15 zeiden ze op de vierde dag tot Samsons vrouw: Praat eens met uw man, dat hij u de oplossing geeft; anders verbranden we u en het huis van uw vader. Of hebt ge ons soms hier uitgenodigd, om ons arm te maken?
And it cometh to pass, on the seventh day, that they say to Samson's wife, 'Entice thy husband, that he declare to us the riddle, lest we burn thee and the house of thy father with fire; to possess us have ye called for us? is it not?'
16 Nu viel Samsons vrouw hem wenend om de hals, en sprak: Ge hebt het land aan me, ge houdt niet van me; ge hebt mijn landgenoten een raadsel opgegeven, en mij wilt ge de oplossing niet zeggen. Maar hij zei haar: Zie, zelfs aan mijn vader en moeder heb ik die niet verteld, en zou ik ze u dan zeggen?

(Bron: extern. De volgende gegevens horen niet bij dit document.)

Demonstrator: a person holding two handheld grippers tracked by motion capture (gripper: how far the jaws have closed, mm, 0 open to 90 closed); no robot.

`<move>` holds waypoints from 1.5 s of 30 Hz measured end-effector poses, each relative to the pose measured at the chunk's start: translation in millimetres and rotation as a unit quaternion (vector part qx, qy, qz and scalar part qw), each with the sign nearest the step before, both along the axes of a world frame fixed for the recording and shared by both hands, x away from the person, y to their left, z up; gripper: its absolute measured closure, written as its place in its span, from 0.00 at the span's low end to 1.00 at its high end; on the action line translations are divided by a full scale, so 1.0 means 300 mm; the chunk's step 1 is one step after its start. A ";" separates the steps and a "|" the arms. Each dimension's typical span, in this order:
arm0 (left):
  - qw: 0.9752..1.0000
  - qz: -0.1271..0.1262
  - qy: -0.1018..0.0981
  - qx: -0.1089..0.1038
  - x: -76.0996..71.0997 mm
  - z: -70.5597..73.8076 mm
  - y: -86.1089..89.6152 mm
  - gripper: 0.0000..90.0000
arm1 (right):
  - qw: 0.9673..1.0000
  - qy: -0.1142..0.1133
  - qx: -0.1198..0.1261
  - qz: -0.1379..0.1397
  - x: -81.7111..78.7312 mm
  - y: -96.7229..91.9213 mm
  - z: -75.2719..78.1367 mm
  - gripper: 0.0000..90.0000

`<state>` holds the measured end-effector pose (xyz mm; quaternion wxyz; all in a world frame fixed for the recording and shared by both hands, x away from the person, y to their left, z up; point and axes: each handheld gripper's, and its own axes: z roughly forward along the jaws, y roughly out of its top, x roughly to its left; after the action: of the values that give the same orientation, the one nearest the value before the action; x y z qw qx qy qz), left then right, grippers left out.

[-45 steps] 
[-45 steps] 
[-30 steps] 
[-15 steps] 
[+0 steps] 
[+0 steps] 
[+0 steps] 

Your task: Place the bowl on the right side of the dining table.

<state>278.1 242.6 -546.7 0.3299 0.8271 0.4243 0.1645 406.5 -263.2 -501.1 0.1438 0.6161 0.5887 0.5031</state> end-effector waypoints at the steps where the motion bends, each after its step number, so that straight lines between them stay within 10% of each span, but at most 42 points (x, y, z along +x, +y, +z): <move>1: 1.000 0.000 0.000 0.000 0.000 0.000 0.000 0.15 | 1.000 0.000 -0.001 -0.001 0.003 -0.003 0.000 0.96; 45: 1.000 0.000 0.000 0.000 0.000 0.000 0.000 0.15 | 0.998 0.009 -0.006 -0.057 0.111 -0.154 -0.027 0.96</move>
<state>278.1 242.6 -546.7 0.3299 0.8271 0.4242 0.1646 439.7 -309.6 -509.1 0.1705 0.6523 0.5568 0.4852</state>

And Samson's wife weepeth for it, and saith, 'Thou hast only hated me, and hast not loved me; the riddle thou hast put forth to the sons of my people — and to me thou hast not declared it;' and he saith to her, 'Lo, to my father and to my mother I have not declared [it] — and to thee I declare [it]!'
17 Doch wenend bleef ze bij hem aandringen al de zeven feestdagen lang, totdat hij het haar op de zevende dag maar vertelde, omdat zij zo bij hem aanhield. Toen verklapte ze de oplossing aan haar landgenoten.
And she weepeth for it the seven days [in] which their banquet hath been, and it cometh to pass on the seventh day that he declareth [it] to her, for she hath distressed him; and she declareth the riddle to the sons of her people.
18 En op de zevende dag, juist toen hij de bruidskamer wilde binnengaan, zeiden hem de bewoners der stad: Wat is zoeter dan honing; Wat is sterker dan een leeuw? Hij gaf hun ten antwoord: Hadt gij niet met mijn koe geploegd, ge hadt mijn raadsel niet opgelost.
And the men of the city say to him on the seventh day, before the sun goeth in: — 'What [is] sweeter than honey? And what stronger than a lion?' And he saith to them: 'Unless ye had ploughed with my heifer, Ye had not found out my riddle.'
19 Nu greep de geest van Jahweh hem aan; hij daalde naar Asjkelon af, versloeg er dertig man, beroofde hen van al wat ze hadden, en gaf hun kleren aan hen, die het raadsel hadden opgelost. Daarna ging Samson woedend heen naar het huis van zijn vader,
And the Spirit of Jehovah prospereth over him, and he goeth down to Ashkelon, and smiteth of them thirty men, and taketh their armour, and giveth the changes to those declaring the riddle; and his anger burneth, and he goeth up to the house of his father;
20 terwijl de vrouw van Samson aan een van zijn makkers werd gegeven, die zijn feestgenoot was geweest.
and Samson's wife becometh his companion's, who [is] his friend.